Your objective: Print the data in full, exactly as it reads.

Records for this task:
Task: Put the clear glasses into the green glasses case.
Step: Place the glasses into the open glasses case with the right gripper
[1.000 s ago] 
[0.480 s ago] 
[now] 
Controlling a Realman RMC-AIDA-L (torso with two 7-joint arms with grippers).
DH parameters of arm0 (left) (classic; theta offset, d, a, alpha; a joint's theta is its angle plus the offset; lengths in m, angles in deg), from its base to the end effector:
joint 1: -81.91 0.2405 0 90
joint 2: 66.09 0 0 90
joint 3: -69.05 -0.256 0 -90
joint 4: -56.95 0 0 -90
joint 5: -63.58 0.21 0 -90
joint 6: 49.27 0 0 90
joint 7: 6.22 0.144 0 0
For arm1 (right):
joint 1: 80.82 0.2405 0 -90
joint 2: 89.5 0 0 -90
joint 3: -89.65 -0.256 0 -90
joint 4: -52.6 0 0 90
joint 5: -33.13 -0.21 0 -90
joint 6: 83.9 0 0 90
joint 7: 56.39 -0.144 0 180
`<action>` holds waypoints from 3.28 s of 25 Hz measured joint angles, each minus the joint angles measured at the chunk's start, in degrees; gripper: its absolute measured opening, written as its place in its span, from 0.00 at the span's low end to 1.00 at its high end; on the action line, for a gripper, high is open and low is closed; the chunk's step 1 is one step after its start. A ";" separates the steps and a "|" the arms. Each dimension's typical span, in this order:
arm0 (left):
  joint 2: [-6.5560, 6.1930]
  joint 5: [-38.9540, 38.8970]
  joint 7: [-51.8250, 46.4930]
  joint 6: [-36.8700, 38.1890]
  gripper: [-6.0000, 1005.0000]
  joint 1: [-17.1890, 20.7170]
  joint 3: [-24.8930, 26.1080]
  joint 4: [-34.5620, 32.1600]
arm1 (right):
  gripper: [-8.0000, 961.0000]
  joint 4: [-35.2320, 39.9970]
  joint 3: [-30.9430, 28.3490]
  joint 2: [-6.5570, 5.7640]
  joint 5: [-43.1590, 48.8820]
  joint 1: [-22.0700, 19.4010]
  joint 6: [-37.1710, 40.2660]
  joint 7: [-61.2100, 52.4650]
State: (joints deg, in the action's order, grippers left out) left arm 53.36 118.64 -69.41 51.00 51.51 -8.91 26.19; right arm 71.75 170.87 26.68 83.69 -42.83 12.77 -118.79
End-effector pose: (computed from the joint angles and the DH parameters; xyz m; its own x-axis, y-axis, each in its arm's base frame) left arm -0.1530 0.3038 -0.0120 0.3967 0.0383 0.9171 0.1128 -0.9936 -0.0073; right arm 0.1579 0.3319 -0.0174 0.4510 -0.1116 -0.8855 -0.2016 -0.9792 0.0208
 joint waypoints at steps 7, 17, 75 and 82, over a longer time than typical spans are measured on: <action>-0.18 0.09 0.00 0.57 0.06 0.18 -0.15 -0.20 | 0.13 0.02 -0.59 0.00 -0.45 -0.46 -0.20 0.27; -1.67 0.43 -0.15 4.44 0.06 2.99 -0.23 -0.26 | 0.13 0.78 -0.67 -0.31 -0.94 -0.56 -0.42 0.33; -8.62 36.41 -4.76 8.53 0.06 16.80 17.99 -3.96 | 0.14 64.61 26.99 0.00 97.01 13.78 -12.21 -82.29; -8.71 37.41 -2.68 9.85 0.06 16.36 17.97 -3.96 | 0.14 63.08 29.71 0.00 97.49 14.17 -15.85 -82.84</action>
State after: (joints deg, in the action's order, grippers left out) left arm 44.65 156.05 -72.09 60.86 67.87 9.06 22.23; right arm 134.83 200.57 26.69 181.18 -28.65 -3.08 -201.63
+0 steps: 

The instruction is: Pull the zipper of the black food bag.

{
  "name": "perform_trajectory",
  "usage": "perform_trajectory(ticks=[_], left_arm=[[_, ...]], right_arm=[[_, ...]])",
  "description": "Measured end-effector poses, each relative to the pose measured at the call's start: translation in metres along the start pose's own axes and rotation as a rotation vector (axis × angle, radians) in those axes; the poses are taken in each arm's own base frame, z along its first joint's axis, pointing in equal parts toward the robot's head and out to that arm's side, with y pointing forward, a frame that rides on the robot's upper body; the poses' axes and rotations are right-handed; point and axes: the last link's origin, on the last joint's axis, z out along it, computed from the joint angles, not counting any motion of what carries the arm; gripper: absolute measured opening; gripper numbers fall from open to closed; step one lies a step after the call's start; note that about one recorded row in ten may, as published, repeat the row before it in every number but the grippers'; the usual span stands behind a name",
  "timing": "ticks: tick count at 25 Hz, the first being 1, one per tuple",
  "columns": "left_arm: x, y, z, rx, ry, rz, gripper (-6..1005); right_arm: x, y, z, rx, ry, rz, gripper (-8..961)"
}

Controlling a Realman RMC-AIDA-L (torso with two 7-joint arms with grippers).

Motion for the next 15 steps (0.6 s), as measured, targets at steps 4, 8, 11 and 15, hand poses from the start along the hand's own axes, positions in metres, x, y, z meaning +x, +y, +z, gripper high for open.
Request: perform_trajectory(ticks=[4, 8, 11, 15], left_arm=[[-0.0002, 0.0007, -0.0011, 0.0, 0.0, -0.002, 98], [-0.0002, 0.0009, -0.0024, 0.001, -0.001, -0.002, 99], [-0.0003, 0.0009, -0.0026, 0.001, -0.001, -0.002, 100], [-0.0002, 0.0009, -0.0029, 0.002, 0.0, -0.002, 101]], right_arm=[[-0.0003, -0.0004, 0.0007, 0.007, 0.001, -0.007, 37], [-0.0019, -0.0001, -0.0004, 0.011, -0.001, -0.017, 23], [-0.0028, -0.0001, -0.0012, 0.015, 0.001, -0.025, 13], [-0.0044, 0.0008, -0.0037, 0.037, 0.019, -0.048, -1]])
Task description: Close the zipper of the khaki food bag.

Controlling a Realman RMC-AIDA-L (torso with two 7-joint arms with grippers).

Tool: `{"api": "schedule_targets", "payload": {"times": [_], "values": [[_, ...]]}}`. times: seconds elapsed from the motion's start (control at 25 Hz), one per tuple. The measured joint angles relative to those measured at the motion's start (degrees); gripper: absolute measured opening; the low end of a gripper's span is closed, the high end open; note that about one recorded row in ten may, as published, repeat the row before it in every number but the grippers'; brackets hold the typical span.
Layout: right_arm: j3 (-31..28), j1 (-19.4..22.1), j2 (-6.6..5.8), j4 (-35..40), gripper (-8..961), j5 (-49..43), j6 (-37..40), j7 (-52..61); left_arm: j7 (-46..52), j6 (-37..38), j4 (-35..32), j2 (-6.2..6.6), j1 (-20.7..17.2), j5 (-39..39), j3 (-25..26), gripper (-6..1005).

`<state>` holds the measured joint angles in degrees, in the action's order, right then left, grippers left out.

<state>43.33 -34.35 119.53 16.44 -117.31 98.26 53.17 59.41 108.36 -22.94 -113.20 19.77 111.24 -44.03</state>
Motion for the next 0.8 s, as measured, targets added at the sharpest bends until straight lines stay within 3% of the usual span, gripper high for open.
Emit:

Task solution:
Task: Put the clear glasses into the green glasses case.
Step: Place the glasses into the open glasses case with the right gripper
[1.000 s ago] 
[0.480 s ago] 
[now] 
Controlling a Realman RMC-AIDA-L (torso with two 7-joint arms with grippers).
DH parameters of arm0 (left) (classic; theta offset, d, a, alpha; a joint's theta is its angle plus the offset; lengths in m, angles in deg), from its base to the end effector:
joint 1: -81.91 0.2405 0 90
joint 2: 66.09 0 0 90
joint 3: -69.05 -0.256 0 -90
joint 4: -56.95 0 0 -90
joint 5: -63.58 0.21 0 -90
joint 6: 49.27 0 0 90
joint 7: 6.22 0.144 0 0
For arm1 (right):
joint 1: 80.82 0.2405 0 -90
joint 2: 89.5 0 0 -90
joint 3: -89.65 -0.256 0 -90
joint 4: -52.6 0 0 90
joint 5: -33.13 -0.21 0 -90
joint 6: 83.9 0 0 90
joint 7: 56.39 -0.144 0 180
`<action>` holds waypoints from 3.28 s of 25 Hz measured joint angles, each minus the joint angles measured at the chunk's start, in degrees; gripper: its absolute measured opening, written as its place in its span, from 0.00 at the span's low end to 1.00 at its high end; on the action line, for a gripper, high is open and low is closed; the chunk's step 1 is one step after its start. A ";" separates the steps and a "|" the arms. Each dimension's typical span, in this order:
arm0 (left):
  joint 2: [-6.5560, 6.1930]
  joint 5: [-38.9540, 38.8970]
  joint 7: [-51.8250, 46.4930]
  joint 6: [-36.8700, 38.1890]
  gripper: [-6.0000, 1005.0000]
  joint 1: [-17.1890, 20.7170]
  joint 3: [-24.8930, 26.1080]
  joint 4: [-34.5620, 32.1600]
arm1 (right):
  gripper: [-8.0000, 961.0000]
  joint 4: [-35.2320, 39.9970]
  joint 3: [-30.9430, 28.3490]
  joint 2: [-6.5570, 5.7640]
  joint 5: [-43.1590, 48.8820]
  joint 1: [-22.0700, 19.4010]
  joint 6: [-37.1710, 40.2660]
  joint 7: [-61.2100, 52.4650]
State: (joints deg, in the action's order, grippers left out) left arm 53.36 118.64 -69.41 51.00 51.51 -8.91 26.19; right arm 71.75 170.87 26.68 83.69 -42.83 12.77 -118.79
End-effector pose: (computed from the joint angles and the DH parameters; xyz m; its own x-axis, y-axis, each in its arm's base frame) left arm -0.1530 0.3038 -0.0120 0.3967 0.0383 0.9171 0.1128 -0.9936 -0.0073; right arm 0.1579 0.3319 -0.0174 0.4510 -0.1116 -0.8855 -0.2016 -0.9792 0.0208
 joint waypoints at steps 7, 17, 75 and 82, over a longer time than typical spans are measured on: <action>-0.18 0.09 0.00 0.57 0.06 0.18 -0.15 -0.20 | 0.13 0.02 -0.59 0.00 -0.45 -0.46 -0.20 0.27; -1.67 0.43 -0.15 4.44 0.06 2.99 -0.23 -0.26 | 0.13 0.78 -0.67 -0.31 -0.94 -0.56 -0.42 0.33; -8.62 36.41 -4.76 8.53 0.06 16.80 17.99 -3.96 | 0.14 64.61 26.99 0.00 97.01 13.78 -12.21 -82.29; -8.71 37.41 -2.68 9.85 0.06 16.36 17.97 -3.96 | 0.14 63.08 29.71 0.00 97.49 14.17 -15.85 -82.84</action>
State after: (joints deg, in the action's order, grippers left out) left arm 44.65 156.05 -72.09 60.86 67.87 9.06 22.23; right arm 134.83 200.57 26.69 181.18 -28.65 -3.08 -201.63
+0 steps: 

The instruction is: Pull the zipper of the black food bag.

{
  "name": "perform_trajectory",
  "usage": "perform_trajectory(ticks=[_], left_arm=[[_, ...]], right_arm=[[_, ...]])",
  "description": "Measured end-effector poses, each relative to the pose measured at the call's start: translation in metres along the start pose's own axes and rotation as a rotation vector (axis × angle, radians) in those axes; the poses are taken in each arm's own base frame, z along its first joint's axis, pointing in equal parts toward the robot's head and out to that arm's side, with y pointing forward, a frame that rides on the robot's upper body; the poses' axes and rotations are right-handed; point and axes: the last link's origin, on the last joint's axis, z out along it, computed from the joint angles, not counting any motion of what carries the arm; gripper: absolute measured opening; gripper numbers fall from open to closed; step one lies a step after the call's start; note that about one recorded row in ten may, as published, repeat the row before it in every number but the grippers'; the usual span stands behind a name",
  "timing": "ticks: tick count at 25 Hz, the first being 1, one per tuple",
  "columns": "left_arm: x, y, z, rx, ry, rz, gripper (-6..1005); right_arm: x, y, z, rx, ry, rz, gripper (-8..961)"
}

Controlling a Realman RMC-AIDA-L (torso with two 7-joint arms with grippers).

Motion for the next 15 steps (0.6 s), as measured, targets at steps 4, 8, 11 and 15, hand poses from the start along the hand's own axes, positions in metres, x, y, z meaning +x, +y, +z, gripper high for open.
Request: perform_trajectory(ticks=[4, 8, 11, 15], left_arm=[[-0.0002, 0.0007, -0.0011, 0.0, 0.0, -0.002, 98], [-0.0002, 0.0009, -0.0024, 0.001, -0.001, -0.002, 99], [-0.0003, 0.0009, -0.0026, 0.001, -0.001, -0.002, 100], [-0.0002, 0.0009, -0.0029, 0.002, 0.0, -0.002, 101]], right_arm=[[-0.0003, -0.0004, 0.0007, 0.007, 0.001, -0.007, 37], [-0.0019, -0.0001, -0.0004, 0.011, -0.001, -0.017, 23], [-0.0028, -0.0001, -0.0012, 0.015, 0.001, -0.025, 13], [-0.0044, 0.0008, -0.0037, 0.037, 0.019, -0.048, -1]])
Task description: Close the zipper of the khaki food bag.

Controlling a Realman RMC-AIDA-L (torso with two 7-joint arms with grippers).

Tool: `{"api": "schedule_targets", "payload": {"times": [_], "values": [[_, ...]]}}`. times: seconds elapsed from the motion's start (control at 25 Hz), one per tuple. The measured joint angles relative to those measured at the motion's start (degrees); gripper: absolute measured opening; the low end of a gripper's span is closed, the high end open; note that about one recorded row in ten may, as published, repeat the row before it in every number but the grippers'; brackets hold the typical span.
Layout: right_arm: j3 (-31..28), j1 (-19.4..22.1), j2 (-6.6..5.8), j4 (-35..40), gripper (-8..961), j5 (-49..43), j6 (-37..40), j7 (-52..61); left_arm: j7 (-46..52), j6 (-37..38), j4 (-35..32), j2 (-6.2..6.6), j1 (-20.7..17.2), j5 (-39..39), j3 (-25..26), gripper (-6..1005).

`<state>` holds the measured joint angles in degrees, in the action's order, right then left, grippers left out.

<state>43.33 -34.35 119.53 16.44 -117.31 98.26 53.17 59.41 108.36 -22.94 -113.20 19.77 111.24 -44.03</state>
Motion for the next 0.8 s, as measured, targets added at the sharpest bends until straight lines stay within 3% of the usual span, gripper high for open.
Emit:

The response is now finished.